• **Assignment**: Only the count is needed. Count the lines below with the word "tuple" in them.
--------
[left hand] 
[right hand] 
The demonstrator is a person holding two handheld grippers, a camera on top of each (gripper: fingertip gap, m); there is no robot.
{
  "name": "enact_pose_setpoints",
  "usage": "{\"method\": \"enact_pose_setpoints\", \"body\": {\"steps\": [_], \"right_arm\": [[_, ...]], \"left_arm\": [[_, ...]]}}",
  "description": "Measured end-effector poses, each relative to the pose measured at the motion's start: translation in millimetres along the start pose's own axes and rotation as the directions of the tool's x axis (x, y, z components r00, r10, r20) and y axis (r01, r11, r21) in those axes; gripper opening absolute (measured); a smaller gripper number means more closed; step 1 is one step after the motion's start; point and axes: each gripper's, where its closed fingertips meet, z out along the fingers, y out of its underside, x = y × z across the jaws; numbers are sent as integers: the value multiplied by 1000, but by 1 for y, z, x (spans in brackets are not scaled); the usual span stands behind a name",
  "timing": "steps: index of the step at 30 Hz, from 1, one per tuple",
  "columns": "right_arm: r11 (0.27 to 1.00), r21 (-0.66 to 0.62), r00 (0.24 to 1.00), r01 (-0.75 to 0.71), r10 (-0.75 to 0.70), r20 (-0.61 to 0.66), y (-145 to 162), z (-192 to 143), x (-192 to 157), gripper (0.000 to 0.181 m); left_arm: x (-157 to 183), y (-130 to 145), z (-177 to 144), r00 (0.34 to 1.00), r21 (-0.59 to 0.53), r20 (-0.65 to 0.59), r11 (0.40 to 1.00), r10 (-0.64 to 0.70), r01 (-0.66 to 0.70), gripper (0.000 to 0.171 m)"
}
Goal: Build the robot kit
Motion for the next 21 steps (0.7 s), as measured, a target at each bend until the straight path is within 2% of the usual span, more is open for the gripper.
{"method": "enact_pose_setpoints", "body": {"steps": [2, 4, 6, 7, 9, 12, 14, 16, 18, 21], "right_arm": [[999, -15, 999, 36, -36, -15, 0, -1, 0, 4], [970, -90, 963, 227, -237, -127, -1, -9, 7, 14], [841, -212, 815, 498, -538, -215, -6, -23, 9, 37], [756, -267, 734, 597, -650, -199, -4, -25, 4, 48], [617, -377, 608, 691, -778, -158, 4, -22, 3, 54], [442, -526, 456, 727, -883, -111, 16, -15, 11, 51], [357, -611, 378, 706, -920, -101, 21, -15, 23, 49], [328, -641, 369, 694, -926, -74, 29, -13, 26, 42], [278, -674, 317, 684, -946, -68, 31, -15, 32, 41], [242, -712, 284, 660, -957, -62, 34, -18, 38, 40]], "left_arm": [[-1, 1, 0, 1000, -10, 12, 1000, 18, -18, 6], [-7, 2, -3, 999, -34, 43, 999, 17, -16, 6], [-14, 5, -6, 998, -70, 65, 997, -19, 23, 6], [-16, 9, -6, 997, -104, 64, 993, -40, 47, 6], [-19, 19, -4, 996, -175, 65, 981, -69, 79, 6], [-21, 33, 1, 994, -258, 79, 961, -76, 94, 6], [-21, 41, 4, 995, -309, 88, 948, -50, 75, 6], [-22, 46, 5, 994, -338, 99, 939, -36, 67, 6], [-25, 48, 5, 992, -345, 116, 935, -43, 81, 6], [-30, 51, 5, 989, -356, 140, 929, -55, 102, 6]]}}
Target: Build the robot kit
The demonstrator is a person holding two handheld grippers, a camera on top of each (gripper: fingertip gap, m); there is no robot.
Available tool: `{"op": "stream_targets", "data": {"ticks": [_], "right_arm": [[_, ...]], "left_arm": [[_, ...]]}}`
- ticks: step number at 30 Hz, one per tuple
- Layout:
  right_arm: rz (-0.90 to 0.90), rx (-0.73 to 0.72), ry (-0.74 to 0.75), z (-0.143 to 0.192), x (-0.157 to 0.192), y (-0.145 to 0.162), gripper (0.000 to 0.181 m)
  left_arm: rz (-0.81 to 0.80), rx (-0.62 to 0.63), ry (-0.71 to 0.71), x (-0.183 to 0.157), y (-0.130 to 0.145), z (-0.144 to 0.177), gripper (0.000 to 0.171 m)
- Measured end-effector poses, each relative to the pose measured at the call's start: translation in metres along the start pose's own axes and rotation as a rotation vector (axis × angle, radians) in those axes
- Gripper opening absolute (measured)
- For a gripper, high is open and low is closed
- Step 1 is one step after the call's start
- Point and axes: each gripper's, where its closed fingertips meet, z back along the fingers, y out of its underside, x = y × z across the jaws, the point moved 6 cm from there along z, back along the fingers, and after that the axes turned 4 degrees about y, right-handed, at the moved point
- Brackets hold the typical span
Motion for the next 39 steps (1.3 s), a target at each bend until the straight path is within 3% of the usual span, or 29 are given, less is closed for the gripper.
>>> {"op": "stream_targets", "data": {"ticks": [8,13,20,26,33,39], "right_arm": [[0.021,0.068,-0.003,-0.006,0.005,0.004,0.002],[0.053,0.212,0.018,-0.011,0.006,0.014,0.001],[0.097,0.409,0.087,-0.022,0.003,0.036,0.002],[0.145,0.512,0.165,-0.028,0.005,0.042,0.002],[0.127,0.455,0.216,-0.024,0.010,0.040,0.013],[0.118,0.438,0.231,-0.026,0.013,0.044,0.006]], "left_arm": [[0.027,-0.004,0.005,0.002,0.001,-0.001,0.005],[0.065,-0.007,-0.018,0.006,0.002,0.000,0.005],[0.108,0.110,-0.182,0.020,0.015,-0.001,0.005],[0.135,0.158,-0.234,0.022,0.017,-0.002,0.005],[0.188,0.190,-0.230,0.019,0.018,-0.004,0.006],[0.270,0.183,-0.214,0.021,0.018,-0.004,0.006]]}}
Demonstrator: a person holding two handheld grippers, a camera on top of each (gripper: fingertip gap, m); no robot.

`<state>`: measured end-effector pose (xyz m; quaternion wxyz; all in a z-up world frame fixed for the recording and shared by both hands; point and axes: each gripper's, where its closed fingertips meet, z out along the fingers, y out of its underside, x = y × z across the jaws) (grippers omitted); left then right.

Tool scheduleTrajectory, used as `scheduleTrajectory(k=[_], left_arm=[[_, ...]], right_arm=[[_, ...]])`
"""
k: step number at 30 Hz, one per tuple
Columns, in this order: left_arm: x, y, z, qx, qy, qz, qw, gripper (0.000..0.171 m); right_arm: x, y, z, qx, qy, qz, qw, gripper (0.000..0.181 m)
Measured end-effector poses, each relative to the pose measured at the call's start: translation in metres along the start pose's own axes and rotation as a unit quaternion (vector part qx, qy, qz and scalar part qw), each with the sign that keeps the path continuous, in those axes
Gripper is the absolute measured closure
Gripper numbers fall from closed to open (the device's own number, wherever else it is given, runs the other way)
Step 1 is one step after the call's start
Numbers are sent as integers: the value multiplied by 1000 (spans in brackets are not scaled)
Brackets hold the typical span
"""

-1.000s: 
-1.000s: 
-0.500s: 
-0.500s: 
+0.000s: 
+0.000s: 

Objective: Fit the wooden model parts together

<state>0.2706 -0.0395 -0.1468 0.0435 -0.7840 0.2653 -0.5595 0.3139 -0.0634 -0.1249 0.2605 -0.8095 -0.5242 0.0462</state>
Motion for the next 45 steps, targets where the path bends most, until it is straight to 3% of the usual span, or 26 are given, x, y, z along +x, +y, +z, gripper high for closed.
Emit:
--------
• **Problem solution**: 3